Dr. Loek Pijls, responsable scientifique à l’Institut international des sciences de la vie (ILSI Europe), a déclaré que si nous voulons savoir quelle est la meilleure quantité consommable de nutriments, il faut savoir ce que mangent réellement les gens et comparer les différents résultats des différentes quantités consommées.
L’événement, organisé par l’association européenne des producteurs de sel (EuSalt) le 6 mai, avait pour but de lancer un débat sur la nécessité de comparer les données des niveaux européens sur la consommation alimentaire des individus avant d’élaborer des politiques sanitaires et des recommandations sur les apports nutritifs.

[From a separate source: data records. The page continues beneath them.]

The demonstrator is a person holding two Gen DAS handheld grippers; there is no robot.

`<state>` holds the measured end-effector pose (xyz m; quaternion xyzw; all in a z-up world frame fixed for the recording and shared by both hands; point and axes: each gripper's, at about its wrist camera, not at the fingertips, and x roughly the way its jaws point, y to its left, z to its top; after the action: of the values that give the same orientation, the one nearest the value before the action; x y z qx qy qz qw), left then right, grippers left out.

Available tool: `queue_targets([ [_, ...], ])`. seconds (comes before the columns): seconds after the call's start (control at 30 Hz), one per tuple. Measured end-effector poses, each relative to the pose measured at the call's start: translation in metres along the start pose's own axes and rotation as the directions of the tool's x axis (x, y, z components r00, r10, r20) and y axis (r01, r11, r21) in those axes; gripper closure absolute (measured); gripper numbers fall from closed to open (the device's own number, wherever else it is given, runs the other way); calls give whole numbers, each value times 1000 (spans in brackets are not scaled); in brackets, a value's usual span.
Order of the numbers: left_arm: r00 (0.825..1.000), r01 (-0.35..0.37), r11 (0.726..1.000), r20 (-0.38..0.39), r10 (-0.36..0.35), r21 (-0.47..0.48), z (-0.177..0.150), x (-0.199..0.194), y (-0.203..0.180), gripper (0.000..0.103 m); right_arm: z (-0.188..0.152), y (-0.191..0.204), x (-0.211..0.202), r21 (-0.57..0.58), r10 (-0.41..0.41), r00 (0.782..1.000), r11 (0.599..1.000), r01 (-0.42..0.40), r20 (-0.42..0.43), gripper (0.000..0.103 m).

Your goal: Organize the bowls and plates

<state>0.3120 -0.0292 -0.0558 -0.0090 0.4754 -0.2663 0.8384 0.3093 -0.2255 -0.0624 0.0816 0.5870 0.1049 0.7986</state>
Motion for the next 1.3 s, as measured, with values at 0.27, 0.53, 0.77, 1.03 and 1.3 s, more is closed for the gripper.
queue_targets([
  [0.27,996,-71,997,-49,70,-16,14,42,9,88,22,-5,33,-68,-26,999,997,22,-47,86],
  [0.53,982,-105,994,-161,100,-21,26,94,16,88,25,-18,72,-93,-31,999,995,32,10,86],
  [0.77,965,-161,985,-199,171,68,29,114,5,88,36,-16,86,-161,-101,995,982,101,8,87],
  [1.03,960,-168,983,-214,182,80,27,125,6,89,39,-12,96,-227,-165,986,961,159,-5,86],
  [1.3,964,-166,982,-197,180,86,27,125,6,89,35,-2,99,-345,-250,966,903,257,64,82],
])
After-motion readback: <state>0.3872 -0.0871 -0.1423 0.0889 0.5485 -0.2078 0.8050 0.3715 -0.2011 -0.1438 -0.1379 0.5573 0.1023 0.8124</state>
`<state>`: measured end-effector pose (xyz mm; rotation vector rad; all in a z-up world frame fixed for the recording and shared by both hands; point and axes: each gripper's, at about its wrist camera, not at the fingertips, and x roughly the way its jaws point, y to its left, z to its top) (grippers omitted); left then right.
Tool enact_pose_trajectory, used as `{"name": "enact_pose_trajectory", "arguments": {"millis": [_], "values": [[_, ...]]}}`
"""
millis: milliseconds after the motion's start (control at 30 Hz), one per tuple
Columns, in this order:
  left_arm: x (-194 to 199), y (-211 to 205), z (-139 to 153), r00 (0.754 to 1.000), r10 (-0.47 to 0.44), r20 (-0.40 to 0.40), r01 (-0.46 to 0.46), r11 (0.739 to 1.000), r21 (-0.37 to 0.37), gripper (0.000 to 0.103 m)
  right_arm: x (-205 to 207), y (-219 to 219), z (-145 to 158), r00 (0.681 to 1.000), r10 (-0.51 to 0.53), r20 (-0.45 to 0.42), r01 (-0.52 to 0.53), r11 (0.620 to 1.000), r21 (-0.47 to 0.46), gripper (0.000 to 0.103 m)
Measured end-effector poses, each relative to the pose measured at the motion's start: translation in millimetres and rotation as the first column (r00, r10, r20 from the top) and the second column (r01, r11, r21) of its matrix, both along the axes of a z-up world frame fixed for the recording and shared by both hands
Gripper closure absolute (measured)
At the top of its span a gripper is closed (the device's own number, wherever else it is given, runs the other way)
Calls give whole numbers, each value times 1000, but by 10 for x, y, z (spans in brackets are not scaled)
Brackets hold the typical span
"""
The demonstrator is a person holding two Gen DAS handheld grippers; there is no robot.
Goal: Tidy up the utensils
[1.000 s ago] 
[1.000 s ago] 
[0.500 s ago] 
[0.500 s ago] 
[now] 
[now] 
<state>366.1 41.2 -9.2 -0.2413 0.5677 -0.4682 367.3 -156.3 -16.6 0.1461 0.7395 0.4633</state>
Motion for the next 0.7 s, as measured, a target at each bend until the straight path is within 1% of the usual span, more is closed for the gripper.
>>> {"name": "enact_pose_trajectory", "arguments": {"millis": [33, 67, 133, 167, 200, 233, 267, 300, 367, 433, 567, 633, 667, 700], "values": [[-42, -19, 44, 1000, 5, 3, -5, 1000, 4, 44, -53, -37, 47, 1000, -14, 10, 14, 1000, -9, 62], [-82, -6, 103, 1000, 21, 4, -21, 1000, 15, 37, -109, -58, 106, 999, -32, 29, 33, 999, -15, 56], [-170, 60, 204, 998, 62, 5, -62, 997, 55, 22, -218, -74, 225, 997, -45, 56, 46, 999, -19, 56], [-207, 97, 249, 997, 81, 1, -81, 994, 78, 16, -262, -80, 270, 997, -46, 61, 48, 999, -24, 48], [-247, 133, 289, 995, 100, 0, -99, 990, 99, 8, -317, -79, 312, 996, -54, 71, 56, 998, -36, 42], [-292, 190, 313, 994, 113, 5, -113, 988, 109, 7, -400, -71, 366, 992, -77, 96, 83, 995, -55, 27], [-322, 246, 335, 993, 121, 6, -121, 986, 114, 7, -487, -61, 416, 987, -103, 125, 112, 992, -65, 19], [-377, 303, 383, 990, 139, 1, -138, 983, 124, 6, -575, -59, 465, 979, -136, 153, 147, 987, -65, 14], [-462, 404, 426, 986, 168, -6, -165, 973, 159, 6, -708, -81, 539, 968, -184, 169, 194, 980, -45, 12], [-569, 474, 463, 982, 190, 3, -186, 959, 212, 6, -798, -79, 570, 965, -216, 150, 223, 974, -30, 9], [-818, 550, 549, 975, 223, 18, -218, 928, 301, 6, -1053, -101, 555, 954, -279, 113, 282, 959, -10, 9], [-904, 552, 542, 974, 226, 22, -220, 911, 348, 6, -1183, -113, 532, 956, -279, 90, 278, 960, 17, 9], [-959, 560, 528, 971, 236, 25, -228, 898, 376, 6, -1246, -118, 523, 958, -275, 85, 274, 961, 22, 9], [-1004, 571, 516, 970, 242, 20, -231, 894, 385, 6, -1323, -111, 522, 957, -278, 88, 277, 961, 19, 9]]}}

Les politiques actuelles dans ce domaine progressent plus rapidement que la science, a constaté le directeur général d’EuSalt, Wouter Lox. Beate Kettlitz, la directrice responsable de la politique alimentaire, de la science et de la R&D à la CIAA ainsi que la Confédération des industries européennes de l’alimentation et de la boisson ont approuvé cette approche en affirmant que les responsables politiques imposent les règles avant d’avoir connaissance des résultats de la recherche et des données.
Les données relatives aux apports sont censés nous dire ce que les gens mangent concrètement, a déclaré M. Pijls, ajoutant que quand nous savons ce que nous mangeons et que nous le relions aux conséquences sanitaires, nous avons un aperçu des quantités optimales de certains composant de nos régimes alimentaires.
Interrogé sur la nécessité d’une harmonisation européenne des données sur les apports alimentaires, le professeur en sciences et technologies alimentaires de l’Université de Gand, André Huyghebaert, a déclaré qu’un cadre commun au niveau européen est nécessaire même si les autorités nationales ont le plus grand rôle à jouer sur la question.
Cependant, certains participants se sont montrés plus sceptiques, affirmant que les modèles de consommation des Européens – liés par exemple à la culture, l’âge ou le sexe – diffèrent tellement qu’il sera toujours très difficile d’élaborer des recommandations communes au niveau européen dans ce domaine. Néanmoins, harmoniser la méthodologie et la collecte des données concernant les apports pourrait conduire à des données liées à la consommation alimentaire et à des politiques de santé à long terme plus précises, ont-ils affirmé.
L’Autorité européenne de sécurité des aliments (EFSA) a admis l’importance de données nationales comparables concernant l’apport des différents nutriments.